Yong Soo LEE ; Yong Hoon KIM ; Yoon Seok JUNG ; Ki Sun KIM ; Don Kyu KIM ; Soon Young NA ; Ji Min LEE ; Chul Ho LEE ; Hueng Sik CHOI
Experimental & Molecular Medicine 2017;49(12):e408-
Hepcidin expression is induced by inflammatory molecules such as lipopolysaccharide (LPS) via a macrophage-mediated pathway. Although hepatocytes directly respond to LPS, the molecular mechanism underlying toll-like receptor (TLR)-dependent hepcidin expression by hepatocytes is mostly unknown. Here we show that LPS can directly induce the mRNA expression and secretion of hepcidin by hepatocytes via TLR4 activation. Using hepatocytes deficient in TLR4, myeloid differentiation factor 88 (MyD88) and TIR domain-containing adaptor inducing interferon-β (TRIF), we demonstrated that LPS-induced hepcidin expression by hepatocytes is regulated by its specific receptor, TLR4, via a MyD88-dependent signaling pathway.
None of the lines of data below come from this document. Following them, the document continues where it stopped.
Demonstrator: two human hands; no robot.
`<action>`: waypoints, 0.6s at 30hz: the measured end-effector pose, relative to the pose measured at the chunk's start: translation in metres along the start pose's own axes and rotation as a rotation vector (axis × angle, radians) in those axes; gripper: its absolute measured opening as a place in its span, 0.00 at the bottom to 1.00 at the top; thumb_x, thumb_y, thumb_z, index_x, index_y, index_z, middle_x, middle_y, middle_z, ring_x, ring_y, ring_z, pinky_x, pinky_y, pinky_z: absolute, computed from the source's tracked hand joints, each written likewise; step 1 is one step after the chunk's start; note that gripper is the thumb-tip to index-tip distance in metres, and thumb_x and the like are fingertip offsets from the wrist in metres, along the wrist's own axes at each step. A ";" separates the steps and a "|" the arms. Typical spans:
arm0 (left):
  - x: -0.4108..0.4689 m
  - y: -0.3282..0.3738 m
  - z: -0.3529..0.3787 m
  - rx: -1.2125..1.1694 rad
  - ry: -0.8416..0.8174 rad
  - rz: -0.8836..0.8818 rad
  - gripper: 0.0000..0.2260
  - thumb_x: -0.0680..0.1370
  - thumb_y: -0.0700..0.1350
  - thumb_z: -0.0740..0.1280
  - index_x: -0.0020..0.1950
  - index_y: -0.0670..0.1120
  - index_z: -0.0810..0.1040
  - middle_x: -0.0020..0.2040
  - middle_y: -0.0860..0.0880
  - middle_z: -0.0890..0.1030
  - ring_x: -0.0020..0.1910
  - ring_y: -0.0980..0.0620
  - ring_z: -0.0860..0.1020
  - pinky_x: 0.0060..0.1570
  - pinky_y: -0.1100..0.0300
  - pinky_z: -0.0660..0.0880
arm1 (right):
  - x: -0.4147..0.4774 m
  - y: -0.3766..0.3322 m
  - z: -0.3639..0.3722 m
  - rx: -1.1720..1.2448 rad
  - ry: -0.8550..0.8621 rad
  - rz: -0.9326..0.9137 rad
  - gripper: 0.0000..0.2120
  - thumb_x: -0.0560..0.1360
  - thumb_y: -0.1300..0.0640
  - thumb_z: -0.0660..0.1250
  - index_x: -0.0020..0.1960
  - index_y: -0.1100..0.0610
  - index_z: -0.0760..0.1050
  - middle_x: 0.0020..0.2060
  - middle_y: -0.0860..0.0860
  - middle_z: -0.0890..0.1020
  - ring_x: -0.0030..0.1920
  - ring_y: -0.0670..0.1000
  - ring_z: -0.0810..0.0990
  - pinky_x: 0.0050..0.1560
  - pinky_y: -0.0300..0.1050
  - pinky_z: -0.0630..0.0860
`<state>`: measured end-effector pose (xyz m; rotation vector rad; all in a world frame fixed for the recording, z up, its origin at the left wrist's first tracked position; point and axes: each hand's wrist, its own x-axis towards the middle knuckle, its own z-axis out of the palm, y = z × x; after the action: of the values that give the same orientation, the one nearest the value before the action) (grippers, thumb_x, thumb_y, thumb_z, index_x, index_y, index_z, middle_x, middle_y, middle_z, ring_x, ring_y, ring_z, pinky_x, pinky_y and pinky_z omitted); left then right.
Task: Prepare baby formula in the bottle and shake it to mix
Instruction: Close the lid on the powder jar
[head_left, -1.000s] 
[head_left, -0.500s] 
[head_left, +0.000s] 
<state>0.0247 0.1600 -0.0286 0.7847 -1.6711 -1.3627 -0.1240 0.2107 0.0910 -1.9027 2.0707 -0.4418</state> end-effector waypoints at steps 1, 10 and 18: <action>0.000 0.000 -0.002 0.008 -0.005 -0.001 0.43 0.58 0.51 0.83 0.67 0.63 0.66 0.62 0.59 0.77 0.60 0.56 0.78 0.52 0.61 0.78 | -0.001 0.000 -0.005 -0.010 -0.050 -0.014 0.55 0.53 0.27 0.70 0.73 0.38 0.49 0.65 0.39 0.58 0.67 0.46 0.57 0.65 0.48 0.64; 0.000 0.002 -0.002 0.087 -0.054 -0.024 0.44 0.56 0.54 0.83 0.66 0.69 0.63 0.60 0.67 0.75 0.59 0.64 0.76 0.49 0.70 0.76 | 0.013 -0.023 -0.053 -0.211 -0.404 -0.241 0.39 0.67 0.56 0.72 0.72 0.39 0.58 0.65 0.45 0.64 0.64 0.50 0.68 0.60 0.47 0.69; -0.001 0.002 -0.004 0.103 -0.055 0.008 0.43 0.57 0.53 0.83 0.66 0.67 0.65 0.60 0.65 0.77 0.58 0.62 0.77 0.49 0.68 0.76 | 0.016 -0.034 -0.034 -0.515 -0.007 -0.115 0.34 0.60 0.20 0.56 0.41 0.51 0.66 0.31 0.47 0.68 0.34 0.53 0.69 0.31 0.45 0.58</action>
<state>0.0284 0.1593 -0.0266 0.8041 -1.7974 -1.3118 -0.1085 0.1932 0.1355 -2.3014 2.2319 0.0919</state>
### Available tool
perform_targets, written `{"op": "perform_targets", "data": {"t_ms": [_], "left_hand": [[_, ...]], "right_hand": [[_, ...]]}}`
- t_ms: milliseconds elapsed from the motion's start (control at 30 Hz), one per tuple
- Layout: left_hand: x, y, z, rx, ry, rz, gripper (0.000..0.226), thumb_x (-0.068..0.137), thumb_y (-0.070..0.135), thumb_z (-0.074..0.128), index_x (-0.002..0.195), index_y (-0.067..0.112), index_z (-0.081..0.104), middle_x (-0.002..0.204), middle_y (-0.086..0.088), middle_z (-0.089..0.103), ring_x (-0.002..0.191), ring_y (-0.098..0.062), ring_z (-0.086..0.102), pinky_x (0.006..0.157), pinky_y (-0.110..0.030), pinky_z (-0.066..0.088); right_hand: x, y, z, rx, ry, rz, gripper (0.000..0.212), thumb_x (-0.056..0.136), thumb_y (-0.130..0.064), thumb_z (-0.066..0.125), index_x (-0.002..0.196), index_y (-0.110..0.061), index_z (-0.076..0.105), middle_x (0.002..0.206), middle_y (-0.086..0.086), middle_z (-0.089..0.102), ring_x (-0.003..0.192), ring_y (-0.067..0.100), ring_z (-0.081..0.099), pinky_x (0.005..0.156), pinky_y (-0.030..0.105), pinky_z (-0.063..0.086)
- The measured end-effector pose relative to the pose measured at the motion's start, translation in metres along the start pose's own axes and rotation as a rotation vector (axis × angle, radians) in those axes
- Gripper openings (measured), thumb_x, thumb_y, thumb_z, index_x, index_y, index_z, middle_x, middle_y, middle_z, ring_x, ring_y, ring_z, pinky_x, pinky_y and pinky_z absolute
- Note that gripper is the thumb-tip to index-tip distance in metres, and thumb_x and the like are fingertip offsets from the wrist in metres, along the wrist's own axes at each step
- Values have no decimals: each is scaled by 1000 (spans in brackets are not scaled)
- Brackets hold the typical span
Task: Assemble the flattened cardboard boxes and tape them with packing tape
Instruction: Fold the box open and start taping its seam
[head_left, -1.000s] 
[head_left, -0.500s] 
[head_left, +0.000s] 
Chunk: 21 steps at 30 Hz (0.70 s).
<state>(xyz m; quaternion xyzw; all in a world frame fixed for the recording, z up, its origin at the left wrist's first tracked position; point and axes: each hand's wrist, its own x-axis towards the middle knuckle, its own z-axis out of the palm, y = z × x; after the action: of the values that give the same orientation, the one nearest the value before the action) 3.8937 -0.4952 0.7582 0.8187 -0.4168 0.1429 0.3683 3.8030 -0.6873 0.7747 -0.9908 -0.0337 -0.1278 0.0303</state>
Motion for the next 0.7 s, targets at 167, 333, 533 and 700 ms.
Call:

Hepcidin promoter activity was significantly increased by MyD88-dependent downstream signaling molecules (interleukin-1 receptor-associated kinase (IRAK) and tumor necrosis factor receptor-associated factor 6 (TRAF6), which activate c-Jun N-terminal kinase (JNK) and activator protein-1 (AP-1). We then confirmed that LPS stimulation induced the phosphorylation of JNK and c-Jun, and observed strong occupancy of the hepcidin promoter by c-Jun. Promoter mutation analysis also identified the AP-1-binding site on the hepcidin promoter. Finally, bone marrow transplantation between wild-type and TLR4 knockout mice revealed that hepatic TLR4-dependent hepcidin expression was comparable to macrophage TLR4-dependent hepcidin expression induced by LPS. Taken together, these results suggest that TLR4 expressed by hepatocytes regulates hepcidin expression via the IRAK–TRAF6–JNK–AP-1 axis.